I just think you generalized what is rational for you to include people who live completely different lives than you.


#19

Over the long haul in a competition between a Land Rover and anything I’ll put my money on anything else… And I mean ANYTHING. My old S-10 will beat it hands down. My truck is 24 years old but here in this small rural town I can find a complete distributor in stock at several parts store for less than $100. An alternator likewise. From the AC condenser to rear axle parts everything is in stock and relatively cheap and a 2nd year Vo-Tech student could diagnose and repair most anything on it.

Isn’t everyone familiar with Lucas, Prince of Darkness?


#20

4 wd IS NOT over rated for driving in snow. It is underrated if you don’t have good winter weather traction tires.
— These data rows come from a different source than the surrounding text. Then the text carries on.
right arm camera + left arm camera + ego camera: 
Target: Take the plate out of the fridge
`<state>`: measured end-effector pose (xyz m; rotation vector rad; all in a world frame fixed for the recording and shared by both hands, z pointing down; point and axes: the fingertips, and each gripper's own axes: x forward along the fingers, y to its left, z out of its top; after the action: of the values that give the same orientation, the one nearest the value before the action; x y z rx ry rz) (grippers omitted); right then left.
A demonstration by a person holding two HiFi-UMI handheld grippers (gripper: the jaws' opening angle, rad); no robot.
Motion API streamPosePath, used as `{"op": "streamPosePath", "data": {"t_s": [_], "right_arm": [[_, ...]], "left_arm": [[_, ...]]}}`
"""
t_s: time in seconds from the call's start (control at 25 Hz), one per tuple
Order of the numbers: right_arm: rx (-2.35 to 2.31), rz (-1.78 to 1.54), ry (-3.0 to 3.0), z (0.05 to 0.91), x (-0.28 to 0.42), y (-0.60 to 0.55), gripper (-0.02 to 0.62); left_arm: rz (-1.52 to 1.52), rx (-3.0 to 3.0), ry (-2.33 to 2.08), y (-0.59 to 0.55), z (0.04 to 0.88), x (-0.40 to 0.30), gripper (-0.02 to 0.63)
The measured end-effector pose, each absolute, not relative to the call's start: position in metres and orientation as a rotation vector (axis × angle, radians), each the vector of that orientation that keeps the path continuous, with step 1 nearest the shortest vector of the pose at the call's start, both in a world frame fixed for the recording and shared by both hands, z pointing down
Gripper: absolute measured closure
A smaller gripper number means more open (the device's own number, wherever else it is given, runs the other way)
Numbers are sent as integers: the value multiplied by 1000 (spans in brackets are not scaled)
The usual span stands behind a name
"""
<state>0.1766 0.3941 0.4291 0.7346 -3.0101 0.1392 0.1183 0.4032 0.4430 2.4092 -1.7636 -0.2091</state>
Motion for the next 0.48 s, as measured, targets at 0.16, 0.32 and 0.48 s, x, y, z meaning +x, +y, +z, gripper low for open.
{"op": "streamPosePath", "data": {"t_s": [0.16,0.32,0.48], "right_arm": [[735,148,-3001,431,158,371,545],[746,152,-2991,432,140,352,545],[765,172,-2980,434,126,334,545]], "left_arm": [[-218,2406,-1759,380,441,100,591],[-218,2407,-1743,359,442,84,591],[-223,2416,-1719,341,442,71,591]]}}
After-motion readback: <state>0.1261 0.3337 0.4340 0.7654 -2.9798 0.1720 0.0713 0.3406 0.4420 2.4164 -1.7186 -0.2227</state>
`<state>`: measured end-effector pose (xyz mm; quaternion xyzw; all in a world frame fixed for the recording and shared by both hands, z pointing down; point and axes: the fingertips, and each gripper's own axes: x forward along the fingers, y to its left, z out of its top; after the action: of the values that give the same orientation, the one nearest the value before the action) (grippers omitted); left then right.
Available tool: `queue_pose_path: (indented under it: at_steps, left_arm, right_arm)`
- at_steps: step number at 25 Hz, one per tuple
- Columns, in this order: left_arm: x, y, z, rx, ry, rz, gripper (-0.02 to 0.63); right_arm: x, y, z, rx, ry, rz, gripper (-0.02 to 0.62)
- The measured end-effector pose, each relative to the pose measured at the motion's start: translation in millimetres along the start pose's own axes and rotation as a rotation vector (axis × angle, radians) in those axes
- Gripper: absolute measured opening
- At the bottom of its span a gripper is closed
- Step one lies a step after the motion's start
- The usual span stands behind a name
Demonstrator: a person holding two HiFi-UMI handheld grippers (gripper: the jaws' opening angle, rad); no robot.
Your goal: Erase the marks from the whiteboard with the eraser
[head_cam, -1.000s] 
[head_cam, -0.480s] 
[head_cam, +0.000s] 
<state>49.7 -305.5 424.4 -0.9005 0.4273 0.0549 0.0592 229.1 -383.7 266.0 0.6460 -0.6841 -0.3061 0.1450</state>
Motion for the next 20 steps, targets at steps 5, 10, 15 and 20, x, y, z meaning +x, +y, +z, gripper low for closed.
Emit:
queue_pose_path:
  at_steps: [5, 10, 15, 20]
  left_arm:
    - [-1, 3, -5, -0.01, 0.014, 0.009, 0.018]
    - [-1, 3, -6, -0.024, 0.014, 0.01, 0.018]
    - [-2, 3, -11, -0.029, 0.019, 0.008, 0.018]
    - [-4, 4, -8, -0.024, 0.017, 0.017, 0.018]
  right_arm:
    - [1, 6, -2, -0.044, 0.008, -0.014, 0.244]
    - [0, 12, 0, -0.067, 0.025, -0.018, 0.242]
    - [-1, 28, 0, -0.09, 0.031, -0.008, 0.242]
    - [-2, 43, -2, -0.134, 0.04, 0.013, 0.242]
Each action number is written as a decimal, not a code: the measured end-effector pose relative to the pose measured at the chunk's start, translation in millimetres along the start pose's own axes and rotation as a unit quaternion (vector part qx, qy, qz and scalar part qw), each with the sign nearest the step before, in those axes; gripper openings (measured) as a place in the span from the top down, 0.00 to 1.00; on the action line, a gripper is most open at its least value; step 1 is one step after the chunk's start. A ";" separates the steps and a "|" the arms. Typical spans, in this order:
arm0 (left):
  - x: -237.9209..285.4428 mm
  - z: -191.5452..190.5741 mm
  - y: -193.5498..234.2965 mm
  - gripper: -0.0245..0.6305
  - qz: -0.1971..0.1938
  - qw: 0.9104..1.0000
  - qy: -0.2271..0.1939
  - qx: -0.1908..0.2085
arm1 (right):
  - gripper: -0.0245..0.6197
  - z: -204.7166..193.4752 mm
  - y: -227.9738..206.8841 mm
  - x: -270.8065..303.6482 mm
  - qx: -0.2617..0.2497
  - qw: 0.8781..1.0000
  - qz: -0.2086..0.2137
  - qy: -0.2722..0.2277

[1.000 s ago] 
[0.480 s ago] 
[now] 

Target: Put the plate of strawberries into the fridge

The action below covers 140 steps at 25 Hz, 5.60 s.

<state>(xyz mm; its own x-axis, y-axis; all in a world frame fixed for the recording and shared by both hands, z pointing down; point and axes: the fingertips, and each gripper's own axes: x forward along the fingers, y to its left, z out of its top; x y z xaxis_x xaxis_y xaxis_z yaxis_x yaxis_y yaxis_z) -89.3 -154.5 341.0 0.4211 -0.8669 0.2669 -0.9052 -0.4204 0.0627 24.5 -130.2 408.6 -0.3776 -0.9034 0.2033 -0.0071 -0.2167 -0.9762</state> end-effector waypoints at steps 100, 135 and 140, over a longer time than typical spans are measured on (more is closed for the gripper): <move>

You will never get the full benefits of 4wd in snow without the tires designed for it the same way you can never go off road with 4wd and expect it to do well without tires designed for it. Generally, you don’t need truck based off road capability it sounds with the driving you are doing. A car based AWD SUV with snow tires will be you best option…most anything but a Jeep or Land Rover is your second best option. Your first options are your best…Highlander, Pilot etc. WITH SNOW TIRES ON SPARE RIMS.